Aside of Web browsers, 2006 has offered new goodies such as the first Blu-ray and HD-DVD players, Microsoft's Zune (portable music player that aimed to take on Apple's iPod, but the sales of this "iPod killer" have been very disappointing so far), Intel's Core 2 Duo processor as well as software titles Windows Live Messenger (successor of MSN Messenger) and Windows Live OneCare from Microsoft. Oracle has also made sensation by penetrating a new market with its low-cost Linux support program, Oracle Unbreakable Linux, which might potentially ruin giant Red Hat according to some analysts. The large corporations proceeded to a few major acquisitions again, mainly those of YouTube par Google, ATI Technologies by Advances Micro Devices (AMD), Alienware by Dell and JBoss by Red Hat. Corel has also took over WinZip, although this one is not a big surprise since the two companies were already managed by the same investment firm.
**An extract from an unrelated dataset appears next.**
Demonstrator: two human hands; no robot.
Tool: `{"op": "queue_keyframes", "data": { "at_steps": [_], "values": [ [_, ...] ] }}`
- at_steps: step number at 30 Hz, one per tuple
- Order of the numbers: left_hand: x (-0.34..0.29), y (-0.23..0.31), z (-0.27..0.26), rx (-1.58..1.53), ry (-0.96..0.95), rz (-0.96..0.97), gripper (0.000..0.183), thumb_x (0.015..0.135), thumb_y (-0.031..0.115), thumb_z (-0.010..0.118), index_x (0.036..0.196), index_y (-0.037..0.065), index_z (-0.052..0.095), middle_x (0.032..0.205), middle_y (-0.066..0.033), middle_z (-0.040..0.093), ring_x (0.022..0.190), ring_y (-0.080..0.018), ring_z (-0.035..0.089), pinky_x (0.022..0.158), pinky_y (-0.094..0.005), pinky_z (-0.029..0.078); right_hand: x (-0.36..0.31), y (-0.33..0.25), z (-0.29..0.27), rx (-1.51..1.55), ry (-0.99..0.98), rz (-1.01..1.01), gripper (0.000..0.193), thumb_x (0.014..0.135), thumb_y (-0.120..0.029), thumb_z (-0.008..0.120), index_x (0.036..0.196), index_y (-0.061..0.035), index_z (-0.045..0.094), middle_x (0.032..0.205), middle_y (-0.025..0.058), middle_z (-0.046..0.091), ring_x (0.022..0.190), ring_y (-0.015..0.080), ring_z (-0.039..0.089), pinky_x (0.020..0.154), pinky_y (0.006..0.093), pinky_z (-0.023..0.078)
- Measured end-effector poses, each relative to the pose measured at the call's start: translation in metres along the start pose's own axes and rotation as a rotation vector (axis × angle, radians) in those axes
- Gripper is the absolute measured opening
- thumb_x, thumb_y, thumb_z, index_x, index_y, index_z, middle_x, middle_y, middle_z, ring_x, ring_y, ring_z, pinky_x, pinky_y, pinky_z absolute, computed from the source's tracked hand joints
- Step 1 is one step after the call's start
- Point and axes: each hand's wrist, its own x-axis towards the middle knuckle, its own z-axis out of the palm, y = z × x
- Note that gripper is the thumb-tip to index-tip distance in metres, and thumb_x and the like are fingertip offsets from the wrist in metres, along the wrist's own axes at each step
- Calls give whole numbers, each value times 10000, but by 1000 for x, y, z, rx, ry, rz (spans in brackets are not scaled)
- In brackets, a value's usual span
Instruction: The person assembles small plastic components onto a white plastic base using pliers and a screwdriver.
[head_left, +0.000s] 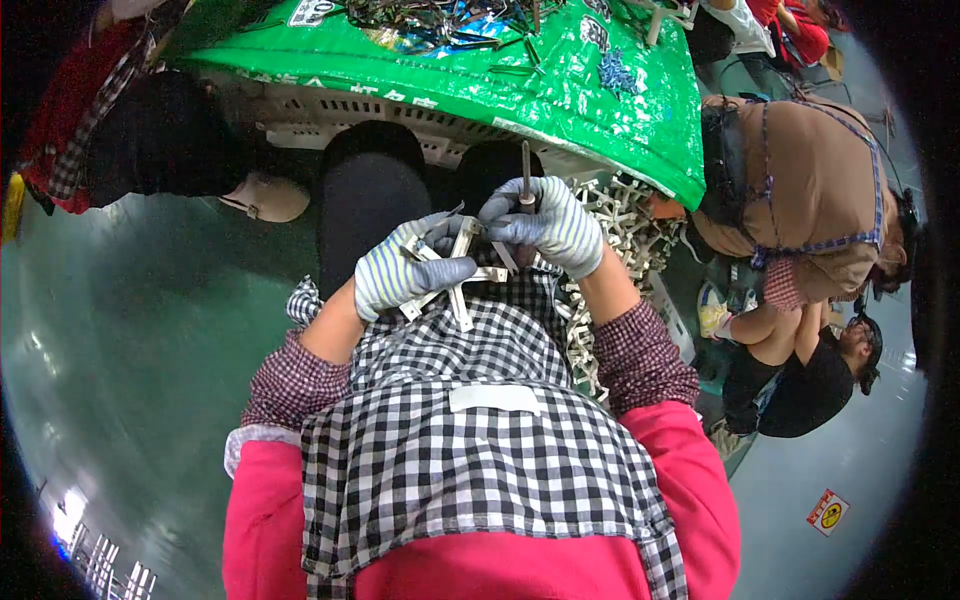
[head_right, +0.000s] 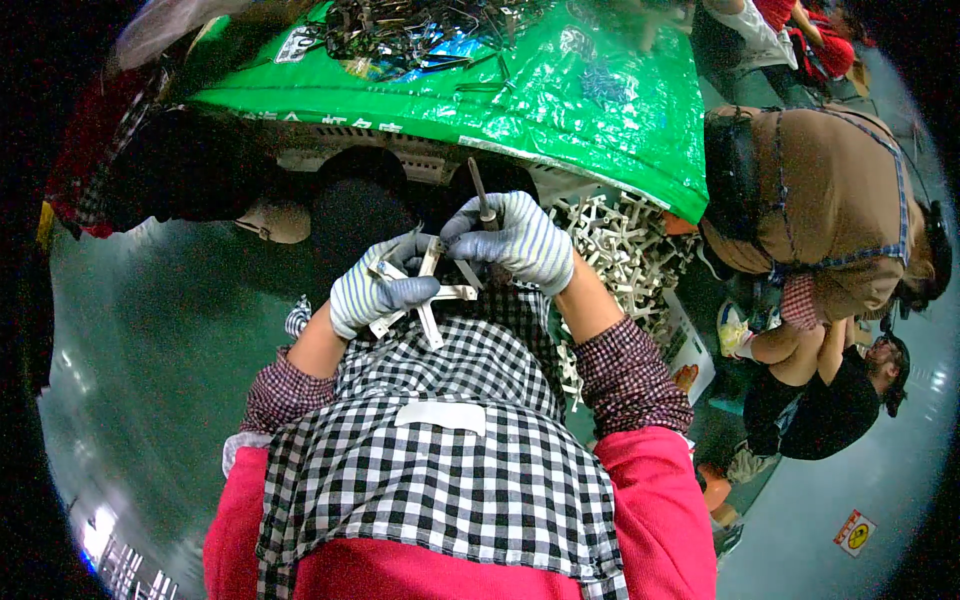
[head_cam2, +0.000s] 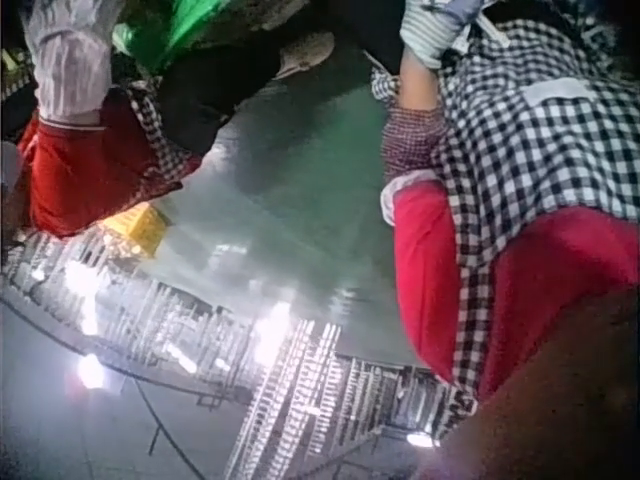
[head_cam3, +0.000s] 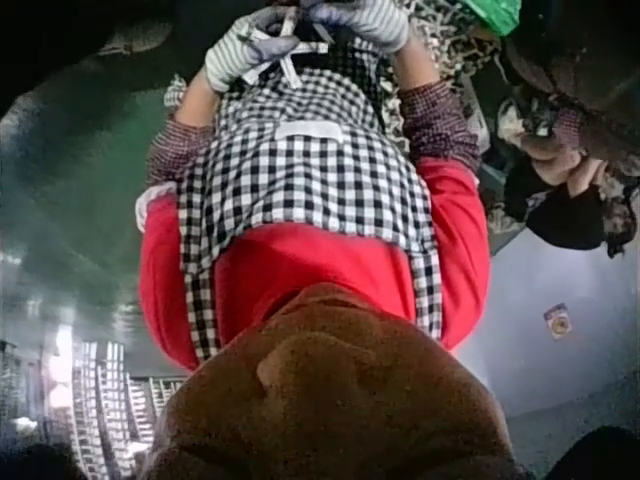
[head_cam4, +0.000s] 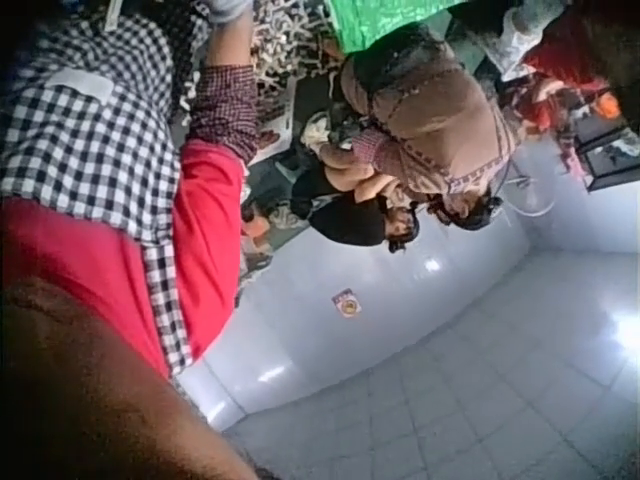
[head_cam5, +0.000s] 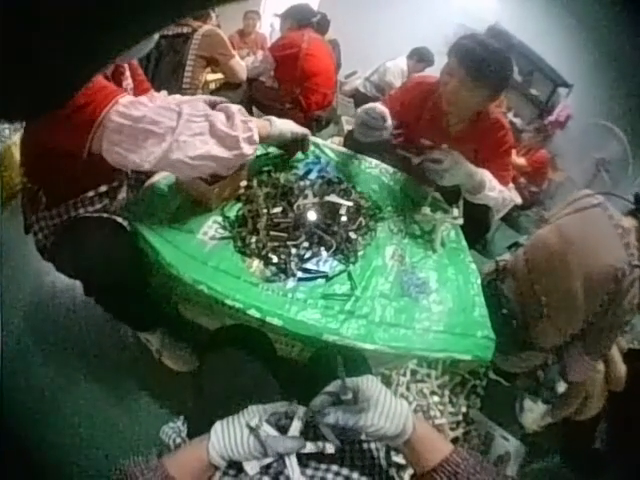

Let's now move on to the Powhertz Awards of 2006, the best in their category.

Powhertz Award 2006

Best Web browser

Firefox 2
Firefox 2

Even though Seamonkey 1.0, Opera 9.0 and Opera 9.1 are good choices, it is no wonder that the grand browsers that people will remind of when thinking back of 2006 are Firefox 2.0 and Microsoft's Windows Internet Explorer 7. IE7 has offered a very positive upgrade, but not really innovative. The three most important new features of IE7 are tabbed browsing, support for RSS feeds and anti-phishing functionalities... in the case of tabs, its competitor Opera supports it in its own way since at least 1996 with its MDI interface, while Netcaptor does it since 1997, Mozilla since 2001 and the others (Firefox, Safari, Netscape, etc.) all for more than two years. IE was therefore EXTREMELY late on that! As for RSS feeds, its largest competitor (Firefox) supports them since 2004, while Safari and Opera each support them since April 2005. And for anti-phishing, Netscape and Opera were already doing some before, while Firefox has added this arrow to its bow merely a few days after the release of IE7 with its version 2.0. So for Internet Explorer, version 7 essentially was to catch on the considerable technological advance its competitors had taken over the past 5 years. Furthermore, IE7 is highly criticized under 2 aspects: its poor support for Web standards (far behind Opera, Safari and even Firefox in compatibility tests such as the famous Acid2 Browser Test) and its mediocre multi-platform support (only Windows XP Service Pack 2 and Windows 2003 Server are supported; no original WinXP, no Windows 2000, no Mac OS X, no Linux, etc...). In short, IE7 is far, very far from impressive and has absolutely nothing to justify a Powhertz Award! Microsoft's only chance ever to win one into this category would have been in 1999 for Internet Explorer 5, but that was the year just before the first-ever Powhertz Awards!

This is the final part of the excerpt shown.